## Work item
Print the first line of the records below and every line after it, up to and including the line with "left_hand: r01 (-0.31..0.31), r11". Print nothing else.

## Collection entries
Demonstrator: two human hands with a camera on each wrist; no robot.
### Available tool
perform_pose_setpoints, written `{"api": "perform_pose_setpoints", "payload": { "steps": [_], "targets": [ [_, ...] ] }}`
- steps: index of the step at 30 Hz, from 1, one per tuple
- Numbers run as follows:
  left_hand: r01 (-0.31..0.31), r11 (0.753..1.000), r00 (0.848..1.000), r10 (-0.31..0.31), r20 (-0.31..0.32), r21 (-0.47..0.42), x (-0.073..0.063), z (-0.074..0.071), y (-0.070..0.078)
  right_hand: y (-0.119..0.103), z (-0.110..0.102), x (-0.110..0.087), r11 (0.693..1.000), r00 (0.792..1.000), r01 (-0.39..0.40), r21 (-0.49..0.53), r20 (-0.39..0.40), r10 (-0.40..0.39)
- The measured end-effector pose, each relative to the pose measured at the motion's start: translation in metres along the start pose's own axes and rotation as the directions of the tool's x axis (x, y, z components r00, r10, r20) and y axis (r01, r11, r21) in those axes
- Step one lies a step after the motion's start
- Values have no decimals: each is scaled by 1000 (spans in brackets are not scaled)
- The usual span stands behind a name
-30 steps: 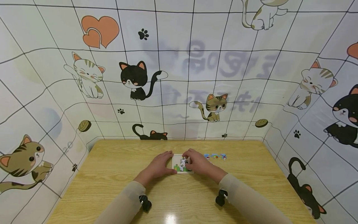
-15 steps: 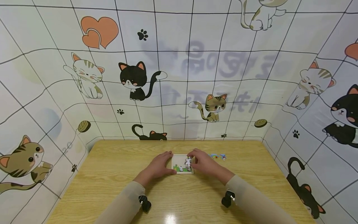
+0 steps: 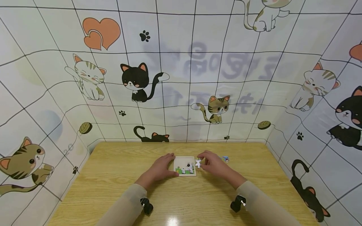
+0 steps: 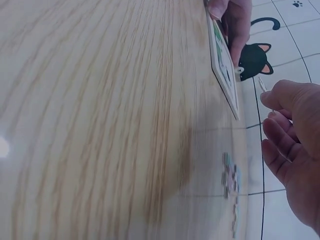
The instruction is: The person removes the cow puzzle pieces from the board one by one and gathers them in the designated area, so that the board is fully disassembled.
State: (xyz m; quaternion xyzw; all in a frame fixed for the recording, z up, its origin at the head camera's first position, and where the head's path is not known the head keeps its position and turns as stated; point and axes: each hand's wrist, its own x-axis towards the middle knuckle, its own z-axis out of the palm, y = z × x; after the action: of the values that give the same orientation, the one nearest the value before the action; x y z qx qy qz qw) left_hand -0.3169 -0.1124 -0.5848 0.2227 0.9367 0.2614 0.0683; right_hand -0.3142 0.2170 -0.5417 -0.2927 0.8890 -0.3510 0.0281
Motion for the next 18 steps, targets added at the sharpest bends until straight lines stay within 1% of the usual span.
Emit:
{"api": "perform_pose_setpoints", "payload": {
  "steps": [6, 10, 15, 18],
  "targets": [
    [-2, 1000, 1000, 2, -5, 4, 0, 1, 0, 8, -7, -9, 1000, 1000, -4, 12, -28, 4],
    [-5, 1000, 1000, 5, -6, 4, 0, 1, 0, 12, -10, -15, 999, 999, -31, 18, -27, 31],
    [10, 1000, 1000, -10, -5, 7, 0, 1, 1, 18, -16, -22, 999, 999, -35, 34, -40, 36],
    [17, 1000, 1000, -17, -1, 17, 0, 1, 2, 22, -19, -27, 998, 997, -48, 28, -54, 49]
  ]
}}
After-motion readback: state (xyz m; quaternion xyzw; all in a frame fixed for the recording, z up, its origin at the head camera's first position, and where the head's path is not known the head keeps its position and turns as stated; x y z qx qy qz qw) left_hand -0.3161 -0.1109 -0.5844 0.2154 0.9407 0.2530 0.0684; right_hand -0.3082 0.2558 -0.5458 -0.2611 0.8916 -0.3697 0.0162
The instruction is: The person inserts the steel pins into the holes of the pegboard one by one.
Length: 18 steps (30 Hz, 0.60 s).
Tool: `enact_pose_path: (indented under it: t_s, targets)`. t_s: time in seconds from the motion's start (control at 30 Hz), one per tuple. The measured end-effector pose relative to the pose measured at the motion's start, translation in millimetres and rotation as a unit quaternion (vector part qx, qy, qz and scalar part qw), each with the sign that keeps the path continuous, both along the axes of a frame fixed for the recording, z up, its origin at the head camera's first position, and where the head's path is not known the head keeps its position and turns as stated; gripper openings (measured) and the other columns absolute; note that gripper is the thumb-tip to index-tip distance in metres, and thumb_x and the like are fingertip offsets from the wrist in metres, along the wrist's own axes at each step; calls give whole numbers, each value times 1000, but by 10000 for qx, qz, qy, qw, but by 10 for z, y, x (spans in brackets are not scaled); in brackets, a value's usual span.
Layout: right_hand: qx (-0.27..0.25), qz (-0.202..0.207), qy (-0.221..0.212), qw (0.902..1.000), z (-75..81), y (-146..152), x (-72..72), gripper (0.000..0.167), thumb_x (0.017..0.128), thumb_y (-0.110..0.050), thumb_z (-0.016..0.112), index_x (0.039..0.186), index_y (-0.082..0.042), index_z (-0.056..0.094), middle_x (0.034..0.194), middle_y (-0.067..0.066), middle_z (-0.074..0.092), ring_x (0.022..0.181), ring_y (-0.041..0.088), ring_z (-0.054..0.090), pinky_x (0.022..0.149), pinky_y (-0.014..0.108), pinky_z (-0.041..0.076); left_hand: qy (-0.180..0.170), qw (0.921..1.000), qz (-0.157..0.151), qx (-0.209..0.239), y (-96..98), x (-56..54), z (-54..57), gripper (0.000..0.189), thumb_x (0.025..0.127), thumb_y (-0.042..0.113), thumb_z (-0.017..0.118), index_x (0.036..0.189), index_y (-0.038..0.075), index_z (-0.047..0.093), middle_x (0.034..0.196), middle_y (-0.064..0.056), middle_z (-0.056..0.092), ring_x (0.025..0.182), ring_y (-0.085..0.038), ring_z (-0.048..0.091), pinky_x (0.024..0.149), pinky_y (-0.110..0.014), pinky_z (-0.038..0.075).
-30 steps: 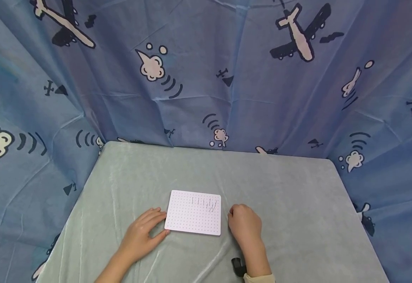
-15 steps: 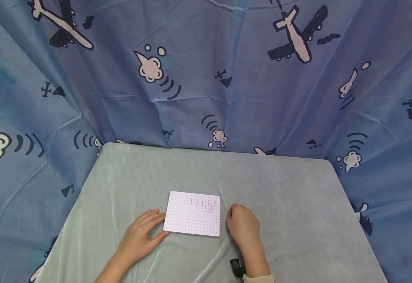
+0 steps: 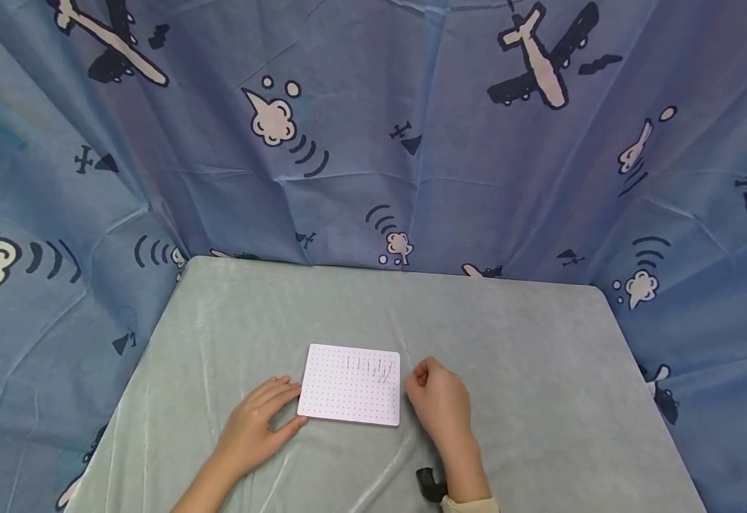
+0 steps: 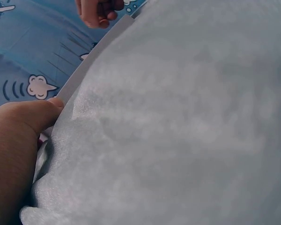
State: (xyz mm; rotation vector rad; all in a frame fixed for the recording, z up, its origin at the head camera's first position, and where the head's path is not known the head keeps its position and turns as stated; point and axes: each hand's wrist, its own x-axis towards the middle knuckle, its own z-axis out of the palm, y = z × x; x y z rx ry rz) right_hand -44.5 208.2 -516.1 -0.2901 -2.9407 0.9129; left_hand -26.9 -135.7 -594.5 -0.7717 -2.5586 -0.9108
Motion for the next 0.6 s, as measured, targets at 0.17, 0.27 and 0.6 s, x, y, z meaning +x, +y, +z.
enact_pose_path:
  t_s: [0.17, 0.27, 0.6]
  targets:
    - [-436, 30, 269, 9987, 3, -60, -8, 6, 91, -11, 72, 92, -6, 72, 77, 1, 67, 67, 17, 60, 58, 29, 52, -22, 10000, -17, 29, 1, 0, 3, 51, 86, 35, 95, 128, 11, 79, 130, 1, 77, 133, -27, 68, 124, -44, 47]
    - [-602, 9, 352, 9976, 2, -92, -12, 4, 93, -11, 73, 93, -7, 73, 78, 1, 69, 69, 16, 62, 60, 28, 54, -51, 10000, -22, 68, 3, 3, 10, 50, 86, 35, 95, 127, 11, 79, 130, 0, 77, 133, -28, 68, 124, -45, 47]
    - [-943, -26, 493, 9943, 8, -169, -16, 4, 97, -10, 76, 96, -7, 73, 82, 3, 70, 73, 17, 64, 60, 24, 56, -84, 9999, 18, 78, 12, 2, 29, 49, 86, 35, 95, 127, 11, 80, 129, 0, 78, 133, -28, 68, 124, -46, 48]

## Response
Demonstrator: two human hands with a camera on each wrist; no robot.
### Available tool
perform_pose_setpoints, written `{"api": "perform_pose_setpoints", "payload": { "steps": [_], "targets": [ [_, ...] ] }}`
- steps: index of the step at 30 Hz, from 1, one per tuple
- Numbers run as follows:
  left_hand: r01 (-0.31..0.31), r11 (0.753..1.000), r00 (0.848..1.000), r10 (-0.31..0.31), r20 (-0.31..0.32), r21 (-0.47..0.42), x (-0.073..0.063), z (-0.074..0.071), y (-0.070..0.078)

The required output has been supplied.